Scientific classification
- Kingdom: Animalia
- Phylum: Chordata
- Class: Mammalia
- Order: Primates
- Family: Atelidae
- Genus: Ateles
- Species: A. fusciceps
- Subspecies: A. f. rufiventris
- Trinomial name: Ateles fusciceps rufiventris (Sclater, 1872)
- Synonyms: dariensis Goldman, 1915; robustus J. A. Allen, 1914;

= Colombian spider monkey =

Subspecies of New World monkey

The Colombian spider monkey (Ateles fusciceps rufiventris) is a subspecies of the black-headed spider monkey, a type of New World monkey, found in Colombia and Panama.

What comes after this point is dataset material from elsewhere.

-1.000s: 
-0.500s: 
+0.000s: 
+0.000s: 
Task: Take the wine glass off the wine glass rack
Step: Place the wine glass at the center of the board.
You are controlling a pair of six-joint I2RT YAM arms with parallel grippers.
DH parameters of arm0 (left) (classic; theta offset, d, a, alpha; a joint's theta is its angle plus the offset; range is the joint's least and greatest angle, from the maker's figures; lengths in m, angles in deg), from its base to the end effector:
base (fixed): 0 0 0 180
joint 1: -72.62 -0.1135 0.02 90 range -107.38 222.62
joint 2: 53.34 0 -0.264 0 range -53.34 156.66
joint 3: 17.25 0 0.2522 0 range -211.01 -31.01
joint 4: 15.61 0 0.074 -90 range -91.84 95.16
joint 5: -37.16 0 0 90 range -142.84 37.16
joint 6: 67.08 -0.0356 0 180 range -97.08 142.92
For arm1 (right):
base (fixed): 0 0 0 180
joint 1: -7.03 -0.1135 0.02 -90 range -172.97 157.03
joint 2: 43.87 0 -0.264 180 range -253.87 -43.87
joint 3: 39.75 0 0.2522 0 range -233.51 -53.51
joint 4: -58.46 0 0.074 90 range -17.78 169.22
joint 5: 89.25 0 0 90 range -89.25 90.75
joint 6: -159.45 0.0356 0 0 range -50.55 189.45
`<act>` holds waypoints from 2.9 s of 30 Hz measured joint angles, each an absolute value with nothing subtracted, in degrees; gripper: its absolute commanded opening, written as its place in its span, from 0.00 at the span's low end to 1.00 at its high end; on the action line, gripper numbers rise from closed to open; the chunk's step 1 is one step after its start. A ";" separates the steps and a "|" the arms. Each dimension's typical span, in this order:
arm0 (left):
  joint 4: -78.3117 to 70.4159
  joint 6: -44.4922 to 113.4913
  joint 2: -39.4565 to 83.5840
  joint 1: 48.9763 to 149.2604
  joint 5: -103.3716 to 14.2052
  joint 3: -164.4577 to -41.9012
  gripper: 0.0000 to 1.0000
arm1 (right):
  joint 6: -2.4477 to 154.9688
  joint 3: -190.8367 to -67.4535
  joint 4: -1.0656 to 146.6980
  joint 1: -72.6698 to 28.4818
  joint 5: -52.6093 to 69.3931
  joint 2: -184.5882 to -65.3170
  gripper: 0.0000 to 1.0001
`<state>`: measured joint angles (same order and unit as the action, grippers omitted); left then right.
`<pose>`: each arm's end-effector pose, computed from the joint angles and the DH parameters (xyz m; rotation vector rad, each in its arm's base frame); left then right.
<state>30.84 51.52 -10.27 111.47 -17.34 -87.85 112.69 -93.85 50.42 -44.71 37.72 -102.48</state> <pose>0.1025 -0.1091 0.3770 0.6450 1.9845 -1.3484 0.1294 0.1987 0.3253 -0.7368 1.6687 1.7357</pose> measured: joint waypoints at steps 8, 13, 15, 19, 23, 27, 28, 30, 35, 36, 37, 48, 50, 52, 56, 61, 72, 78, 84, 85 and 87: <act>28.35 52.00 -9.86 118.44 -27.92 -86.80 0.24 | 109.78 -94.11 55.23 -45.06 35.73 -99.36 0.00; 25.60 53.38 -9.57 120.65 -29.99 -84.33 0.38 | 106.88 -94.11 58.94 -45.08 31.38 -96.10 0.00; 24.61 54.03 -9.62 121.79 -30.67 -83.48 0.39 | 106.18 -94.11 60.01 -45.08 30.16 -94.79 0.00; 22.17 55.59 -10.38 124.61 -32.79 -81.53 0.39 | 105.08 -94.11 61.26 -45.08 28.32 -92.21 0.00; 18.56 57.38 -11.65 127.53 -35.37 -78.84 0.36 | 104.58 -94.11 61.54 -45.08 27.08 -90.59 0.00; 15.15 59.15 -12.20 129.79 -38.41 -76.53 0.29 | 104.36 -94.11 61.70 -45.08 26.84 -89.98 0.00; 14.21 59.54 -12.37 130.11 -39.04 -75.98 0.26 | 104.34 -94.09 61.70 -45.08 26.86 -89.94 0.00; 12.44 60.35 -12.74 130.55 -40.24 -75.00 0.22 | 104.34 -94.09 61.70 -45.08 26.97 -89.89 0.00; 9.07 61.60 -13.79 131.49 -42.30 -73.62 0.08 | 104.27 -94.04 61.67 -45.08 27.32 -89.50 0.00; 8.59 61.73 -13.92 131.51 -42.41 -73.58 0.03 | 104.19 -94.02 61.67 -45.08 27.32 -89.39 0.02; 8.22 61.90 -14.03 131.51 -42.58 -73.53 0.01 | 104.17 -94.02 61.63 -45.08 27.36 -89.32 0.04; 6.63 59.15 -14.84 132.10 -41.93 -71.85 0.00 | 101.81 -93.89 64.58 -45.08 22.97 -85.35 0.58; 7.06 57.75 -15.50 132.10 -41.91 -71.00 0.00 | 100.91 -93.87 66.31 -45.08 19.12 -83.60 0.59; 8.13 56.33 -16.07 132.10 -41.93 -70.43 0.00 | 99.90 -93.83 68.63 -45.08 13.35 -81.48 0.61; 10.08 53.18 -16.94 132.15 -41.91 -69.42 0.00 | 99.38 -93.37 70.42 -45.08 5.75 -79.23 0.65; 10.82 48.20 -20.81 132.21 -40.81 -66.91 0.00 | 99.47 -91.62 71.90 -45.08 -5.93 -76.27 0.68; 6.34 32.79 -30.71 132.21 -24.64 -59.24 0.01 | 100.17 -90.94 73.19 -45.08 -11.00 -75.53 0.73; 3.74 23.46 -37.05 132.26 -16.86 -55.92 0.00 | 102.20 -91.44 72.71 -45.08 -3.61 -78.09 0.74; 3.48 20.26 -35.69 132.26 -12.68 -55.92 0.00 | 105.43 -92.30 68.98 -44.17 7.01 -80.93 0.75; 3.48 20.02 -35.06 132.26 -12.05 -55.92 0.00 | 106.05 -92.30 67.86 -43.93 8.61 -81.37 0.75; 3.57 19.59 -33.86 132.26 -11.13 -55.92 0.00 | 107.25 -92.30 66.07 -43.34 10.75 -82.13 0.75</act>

The Colombian spider monkey lives in dry forests, humid forests and cloud forests, and can live up to 2000 to 2500 m above sea level. This subspecies is entirely black with some white on its chin while the nominate subspecies, the brown-headed spider monkey (A. f. fusciceps), has a black or brown body and a brown head.

The spider monkey has a black body and long limbs with thumb-less hands. It has a prehensile and extremely flexible tail, which acts as an extra limb. The tail has a hairless patch on the tip that is used for grip. This hairless patch is unique in its markings, just like the human fingerprint. The Colombian spider monkey can weigh up to 9.1 kg. Fruit makes up eighty percent of the spider monkey's diet, which also includes leaves, nuts, seeds, bark, insects, and flowers. Spider monkeys contribute to the dispersion of undigested seeds from the fruits they eat. This monkey lives approximately 24 years.

Spider monkeys are found in social groups of up to 30 individuals; however, they are usually broken up into smaller foraging groups of 3-4 individuals. They move and climb through the forest by hand over hand (brachiation) motion.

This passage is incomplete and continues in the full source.